分层子树合并聚类算法

Hierarchical Subtrees Agglomerative Clustering Algorithms

摘要: 为了解决传统分层合并聚类算法可能产生不唯一的二叉树结果问题,提出了分层子树合并聚类算法,其基本思想是通过在数据集的最小树中分析θ-极大紧邻子树然后合并它的顶点集,该算法每步可将多个对象聚类,计算结果用多叉树表示.在理论上证明了该树在不计分支次序时是唯一的,并且通过计算实验说明,在样本中存在较多距离彼此相等的点对时,该树所描述的聚类结果要明显比传统分层合并聚类算法用二叉树描述的聚类结果更为合理.

Abstract: In order to solve the problem that Traditional Hierarchical Agglomerative Clustering Algorithms (HACA) may produce a nonunique binary tree as the clustering result of a same dataset, this paper presents Hierarchical Subtrees Agglomerative Clustering Algorithm (HSACA), the basic idea of which is to find maximal θ-distant subtrees in a minimal spanning tree of the data set and merge its vertex set. HSACA can merge many objects into a cluster in each step, and its clustering result is usually a multiple tree.

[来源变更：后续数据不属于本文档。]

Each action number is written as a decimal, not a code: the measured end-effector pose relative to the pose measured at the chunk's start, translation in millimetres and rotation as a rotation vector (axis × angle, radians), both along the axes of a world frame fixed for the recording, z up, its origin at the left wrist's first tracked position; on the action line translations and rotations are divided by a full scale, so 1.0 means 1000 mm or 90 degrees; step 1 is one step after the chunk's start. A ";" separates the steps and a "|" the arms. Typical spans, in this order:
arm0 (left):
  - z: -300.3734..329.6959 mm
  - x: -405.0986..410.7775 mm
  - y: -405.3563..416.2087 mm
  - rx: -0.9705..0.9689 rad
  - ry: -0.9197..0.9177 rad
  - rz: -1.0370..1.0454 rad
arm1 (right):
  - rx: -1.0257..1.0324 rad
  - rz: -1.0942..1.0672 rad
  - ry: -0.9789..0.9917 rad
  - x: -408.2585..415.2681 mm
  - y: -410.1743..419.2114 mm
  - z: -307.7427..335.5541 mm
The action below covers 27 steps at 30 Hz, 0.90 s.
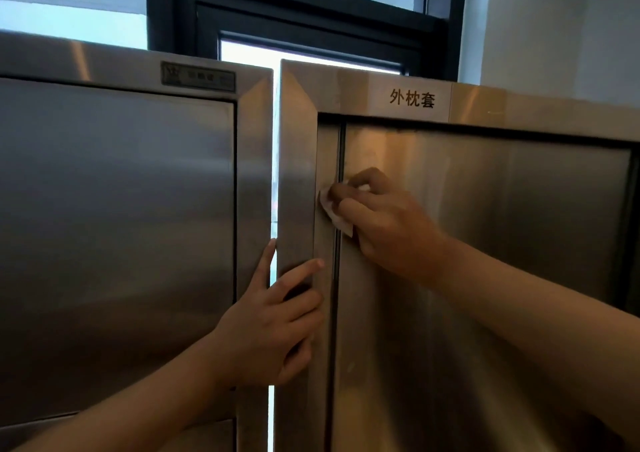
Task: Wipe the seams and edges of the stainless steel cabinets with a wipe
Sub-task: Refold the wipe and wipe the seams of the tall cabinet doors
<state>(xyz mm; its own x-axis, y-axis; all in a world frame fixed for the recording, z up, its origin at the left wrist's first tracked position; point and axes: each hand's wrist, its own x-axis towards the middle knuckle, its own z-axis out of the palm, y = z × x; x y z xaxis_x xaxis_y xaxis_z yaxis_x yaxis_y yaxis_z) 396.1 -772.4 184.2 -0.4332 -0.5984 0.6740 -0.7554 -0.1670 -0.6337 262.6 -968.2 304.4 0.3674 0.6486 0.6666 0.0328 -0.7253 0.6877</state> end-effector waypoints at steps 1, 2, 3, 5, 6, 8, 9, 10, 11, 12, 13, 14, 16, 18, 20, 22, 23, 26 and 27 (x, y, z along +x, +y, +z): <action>0.000 0.000 0.000 0.000 -0.001 0.000 | -0.010 -0.010 0.016 -0.003 -0.002 -0.014; 0.000 0.001 0.000 -0.001 0.000 -0.001 | -0.011 -0.022 0.035 -0.004 -0.006 -0.031; -0.002 0.001 0.000 -0.002 0.005 -0.003 | -0.003 -0.026 0.056 -0.006 -0.008 -0.049; -0.003 0.000 0.000 -0.004 0.013 -0.010 | 0.014 -0.014 0.092 -0.008 -0.009 -0.085; -0.003 -0.002 0.000 -0.004 0.015 -0.013 | 0.023 -0.010 0.100 -0.009 -0.008 -0.100; -0.002 -0.004 0.000 -0.001 0.015 -0.015 | 0.047 -0.006 0.116 -0.011 -0.005 -0.116; -0.001 -0.005 0.000 0.000 0.014 -0.012 | 0.055 -0.006 0.125 -0.012 -0.003 -0.117; 0.000 -0.005 0.000 0.001 0.010 -0.005 | 0.050 -0.011 0.137 -0.013 -0.004 -0.115; 0.000 -0.005 0.001 0.004 0.004 0.004 | 0.035 -0.015 0.146 -0.014 -0.002 -0.110; 0.000 -0.004 0.001 0.008 -0.001 0.013 | 0.021 -0.020 0.156 -0.014 -0.002 -0.104; 0.000 -0.004 0.002 0.013 -0.003 0.021 | 0.016 -0.018 0.158 -0.016 0.001 -0.094; -0.001 -0.003 0.002 0.018 -0.002 0.027 | 0.024 -0.009 0.143 -0.019 0.005 -0.082; -0.003 -0.003 0.002 0.021 0.002 0.037 | 0.066 0.033 0.079 -0.025 0.016 -0.049; -0.003 -0.004 0.001 0.017 0.004 0.042 | 0.109 0.074 0.000 -0.031 0.030 -0.011; -0.002 -0.005 0.001 0.011 0.004 0.038 | 0.129 0.091 -0.057 -0.028 0.042 0.018; -0.003 -0.006 0.002 0.010 0.009 0.029 | 0.127 0.072 -0.081 -0.014 0.043 0.033; -0.003 -0.006 0.002 0.009 0.009 0.025 | 0.126 0.054 -0.085 -0.006 0.042 0.036; -0.003 -0.003 0.000 0.001 -0.004 0.016 | 0.144 0.015 -0.086 0.015 0.038 0.021; -0.003 -0.002 0.000 -0.001 -0.007 0.011 | 0.161 0.010 -0.082 0.017 0.036 0.011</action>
<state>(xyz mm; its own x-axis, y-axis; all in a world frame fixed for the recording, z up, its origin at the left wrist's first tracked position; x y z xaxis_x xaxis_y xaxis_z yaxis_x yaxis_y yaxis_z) 394.0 -772.7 181.1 -0.4300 -0.6046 0.6704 -0.7458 -0.1805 -0.6412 279.5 -931.7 315.7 0.2608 0.4605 0.8485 -0.0302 -0.8746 0.4839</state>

This paper proves in theory that the multiple tree generated by HSACA is unique for a dataset without considering the branchy orders, and shows in computer simulations that the multiple tree describes a more reasonable clustering result than the binary tree generated by traditional HACA if there are many equidistant pairs of points in the data set.